In questa quarta ondata, anche il presidente del Rki Lothar Wieler, durante una conferenza stampa con il ministro della Sanità Jens Spahn (Cdu), ha definito preoccupante l’incidenza molto elevata del Covid tra gli studenti. L’andamento si può riscostruire affidandosi ai dati più recenti sui contagi per fase di età diffusi dal Rki relativi alla 44esima settimana dell’anno, dal 1° al 7 novembre.

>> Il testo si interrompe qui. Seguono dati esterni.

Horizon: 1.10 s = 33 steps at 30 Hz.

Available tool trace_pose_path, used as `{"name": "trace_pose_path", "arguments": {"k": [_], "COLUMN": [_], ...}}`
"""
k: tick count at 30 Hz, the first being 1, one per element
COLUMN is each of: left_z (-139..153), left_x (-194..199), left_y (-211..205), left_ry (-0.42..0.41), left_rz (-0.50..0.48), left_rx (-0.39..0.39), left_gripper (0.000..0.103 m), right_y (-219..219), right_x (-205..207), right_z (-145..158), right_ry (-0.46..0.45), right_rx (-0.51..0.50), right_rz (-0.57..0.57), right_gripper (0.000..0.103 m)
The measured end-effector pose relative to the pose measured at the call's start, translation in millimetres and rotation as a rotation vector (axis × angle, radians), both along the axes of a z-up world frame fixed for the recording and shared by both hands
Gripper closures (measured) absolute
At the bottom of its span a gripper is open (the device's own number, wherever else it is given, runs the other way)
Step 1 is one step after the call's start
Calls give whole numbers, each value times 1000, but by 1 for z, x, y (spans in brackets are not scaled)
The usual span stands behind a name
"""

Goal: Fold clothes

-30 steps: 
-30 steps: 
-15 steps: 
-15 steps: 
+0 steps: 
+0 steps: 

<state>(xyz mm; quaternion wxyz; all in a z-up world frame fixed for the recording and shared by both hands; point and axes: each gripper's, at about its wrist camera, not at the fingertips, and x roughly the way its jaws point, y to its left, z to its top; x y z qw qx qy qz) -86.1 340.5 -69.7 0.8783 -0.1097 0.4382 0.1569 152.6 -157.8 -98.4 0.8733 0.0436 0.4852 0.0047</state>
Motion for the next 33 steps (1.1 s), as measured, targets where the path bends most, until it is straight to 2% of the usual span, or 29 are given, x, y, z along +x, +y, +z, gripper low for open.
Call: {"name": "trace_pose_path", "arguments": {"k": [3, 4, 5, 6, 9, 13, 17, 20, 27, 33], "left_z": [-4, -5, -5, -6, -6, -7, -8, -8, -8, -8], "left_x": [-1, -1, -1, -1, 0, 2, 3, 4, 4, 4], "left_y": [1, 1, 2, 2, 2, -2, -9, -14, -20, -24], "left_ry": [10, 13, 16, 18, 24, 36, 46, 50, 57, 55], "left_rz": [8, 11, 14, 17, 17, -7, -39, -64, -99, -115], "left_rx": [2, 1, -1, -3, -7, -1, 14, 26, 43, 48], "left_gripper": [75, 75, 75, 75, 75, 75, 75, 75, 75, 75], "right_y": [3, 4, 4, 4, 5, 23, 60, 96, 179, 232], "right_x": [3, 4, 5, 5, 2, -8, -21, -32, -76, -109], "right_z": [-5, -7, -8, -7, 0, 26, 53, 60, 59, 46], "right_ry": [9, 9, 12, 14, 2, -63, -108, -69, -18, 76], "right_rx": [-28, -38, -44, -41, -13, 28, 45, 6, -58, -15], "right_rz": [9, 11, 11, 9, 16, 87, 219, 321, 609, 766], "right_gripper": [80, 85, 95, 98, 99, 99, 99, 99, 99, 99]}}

L’incidenza media nazionale delle infezioni ogni 100mila abitanti all’epoca era pari a 211,85 e tralasciando i neonati e bambini da 0 a 4 anni tra cui a fine ottobre figurava un valore di contagi inferiore alla media (109,77); negli studenti dai 5 ai 9 anni l’indice saliva a 345,15; dai 10 ai 14 anni cresceva ancora a 411; tra 15 e 19 anni a 302,14 ed infine tra 20 e 24 anni toccava sempre 256,80. Considerando le fasce di età maggiore solo tra i 35 e 39 anni e 40 ed i 44 anni si ritrovavano incidenze settimanali simili, rispettivamente 265,02 e 272,48. Mentre persino tra gli ultra novantenni la frequenza era inferiore attestandosi a 196,52; ed ancora meno tra 85 ed 89 ed 80 ed 84 anni, rispettivamente 137,40 e 114,36.

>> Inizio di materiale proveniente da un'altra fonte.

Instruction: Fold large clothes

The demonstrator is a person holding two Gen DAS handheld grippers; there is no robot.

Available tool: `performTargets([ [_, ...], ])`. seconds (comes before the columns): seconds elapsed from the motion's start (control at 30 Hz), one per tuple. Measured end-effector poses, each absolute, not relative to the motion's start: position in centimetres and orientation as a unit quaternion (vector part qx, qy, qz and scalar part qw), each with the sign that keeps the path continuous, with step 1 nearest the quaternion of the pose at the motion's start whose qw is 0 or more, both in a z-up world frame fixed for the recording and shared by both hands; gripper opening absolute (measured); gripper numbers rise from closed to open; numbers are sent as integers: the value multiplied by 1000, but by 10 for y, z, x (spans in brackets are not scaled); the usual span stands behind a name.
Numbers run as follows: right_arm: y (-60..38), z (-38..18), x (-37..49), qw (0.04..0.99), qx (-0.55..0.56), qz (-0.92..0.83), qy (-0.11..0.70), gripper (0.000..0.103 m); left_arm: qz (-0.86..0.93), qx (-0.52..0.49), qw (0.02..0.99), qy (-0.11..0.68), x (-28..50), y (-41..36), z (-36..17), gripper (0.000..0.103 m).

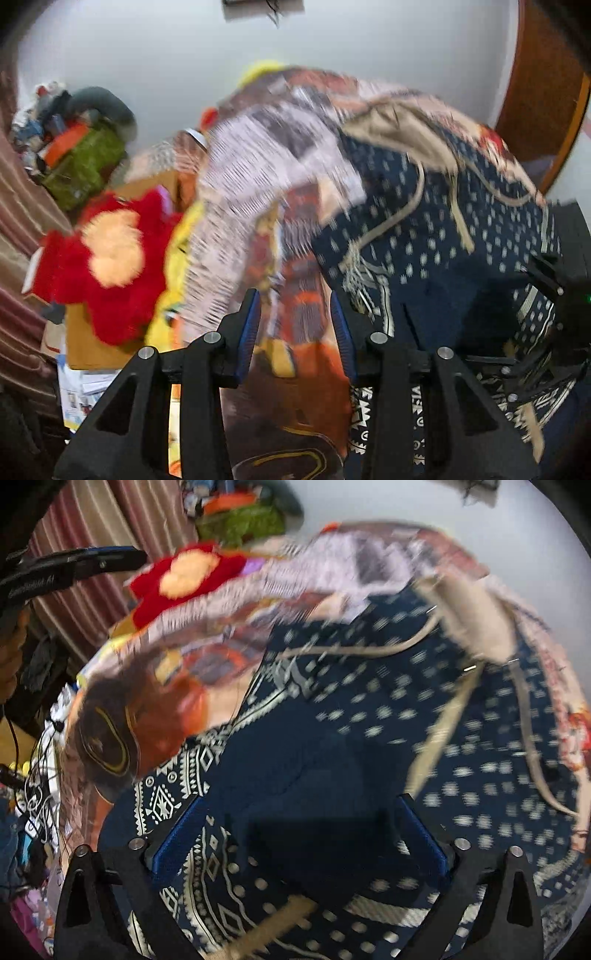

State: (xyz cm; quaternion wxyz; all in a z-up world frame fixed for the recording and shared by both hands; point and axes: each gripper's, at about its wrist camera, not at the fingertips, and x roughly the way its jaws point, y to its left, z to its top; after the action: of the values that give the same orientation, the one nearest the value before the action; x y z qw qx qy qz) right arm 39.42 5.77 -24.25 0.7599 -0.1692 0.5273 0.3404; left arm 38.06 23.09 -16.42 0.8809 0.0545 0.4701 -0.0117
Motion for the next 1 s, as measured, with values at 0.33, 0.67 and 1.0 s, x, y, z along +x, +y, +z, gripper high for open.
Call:
performTargets([
  [0.33, 82, -280, 396, 735, -190, 342, 553, 44, -45, 52, 863, 500, 374, 212, -209, 39],
  [0.67, 42, -239, 390, 784, -112, 342, 506, 7, -18, 52, 873, 485, 363, 200, -192, 52],
  [1.0, -16, -190, 395, 830, -60, 312, 459, 6, -7, 42, 849, 527, 341, 190, -213, 68],
])
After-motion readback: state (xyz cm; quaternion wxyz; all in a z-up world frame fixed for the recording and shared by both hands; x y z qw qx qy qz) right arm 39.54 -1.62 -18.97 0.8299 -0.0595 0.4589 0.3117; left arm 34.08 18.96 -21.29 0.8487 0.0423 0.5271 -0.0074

La Deutschen Gesellschaft für Pädiatrische Infektiologie sta svolgendo una ricerca sulle conseguenze sanitarie di lungo termine di un’infezione di Covid-19 tra i ragazzi. Vuole discernere tra i casi effettivi di long covid e quanti invece lamentino disturbi da ricondurre al perdurare dello stato di emergenza. Ci sono infatti anche molti quesiti aperti su come la generazione z sia psicologicamente segnata dalla pandemia. Il professor Lothar Wieler ha comunque invitato a non sottovalutare la portata del long covid nei giovani anche se è ancora poco chiaro quanto sia effettivamente frequente e duraturo. Lo stesso RKI dà traccia di studi con risultati molto diversi tra loro. Un’indagine italiana apparsa in Acta Paediatrica il 9 aprile 2021 su 129 bambini. Ha registrato che dopo più di quattro mesi da una infezione acuta, più della metà aveva almeno a intermittenza un sintomo, e che il 42,6% era svantaggiato nelle proprie attività quotidiane. Come per gli adulti lamentavano stanchezza, dolori arto-muscolari, mal di testa, insonnia e frequenti difficoltà respiratorie. Un altro studio americano pubblicato su Clinical Infectious Diseases il 28 aprile 2021 per contro non ha riscontrato persistenza di sintomatologie tra i minori. Mentre un’indagine inglese su bambini tra i 2 ed i 16 anni, diffusa dall’Office for National Statistics britannico il 1° aprile 2021, ha registrato che solo il 7%-9% del campione avesse sintomi da long covid dopo 12 settimane; un’indagine svizzera del 21 maggio 2021 sugli allievi di 55 scuole primarie e secondarie di Zurigo ha concluso che solo dal 2% al 4% dei bambini avesse sintomi da long covid oltre le 12 settimane. La tedesca ZdF a giugno citava anche uno studio svedese che confermava che anche i bambini ed i giovani possono essere colpiti seriamente dal Covid; mentre un altro condotto a Dresda su 1.560 studenti registrava che il long covid tra i giovani sia raro e molti sintomi da ricondurre ad un lungo lockdown. La buona notizia è che, secondo la München Klinik Long Covid Ambulanz, un osservatorio dedicato ai malati fino a 25 anni nato dalla collaborazione tra le cliniche universitarie del capoluogo bavarese, molti bambini si possono poi liberare anche dei sintomi di lunga durata. Ciò detto -cita però l’home page dello stesso ente- è anche vero che un quadro complesso di sintomatologie può restare anche se tutte le indagini standard risultano normali.

Nondimeno l’EMA ha annunciato che deciderà solo tra due mesi se ammettere il vaccino Moderna per i bambini dai 6 agli 11 anni. Mentre la Commissione permanente tedesca per le vaccinazioni, la StiKo, ha modificato le sue indicazioni: una maggiore frequenza di casi di infezioni del muscolo cardiaco nei giovani verificatisi col prodotto Moderna suggerisce che d’ora in poi dai 12 ai 30 anni si vaccini solo con il preparato Pfizer-BionTech. Per il Pofessor Wieler il virus è cambiato ed è più aggressivo, ma comunque la vaccinazione resta molto efficace. Ciò nonostante, si segnalano sempre più casi di aggressività contro il personale medico che sprona a vaccinarsi, o semplicemente chiede l’osservanza delle norme di sicurezza ai visitatori in corsia.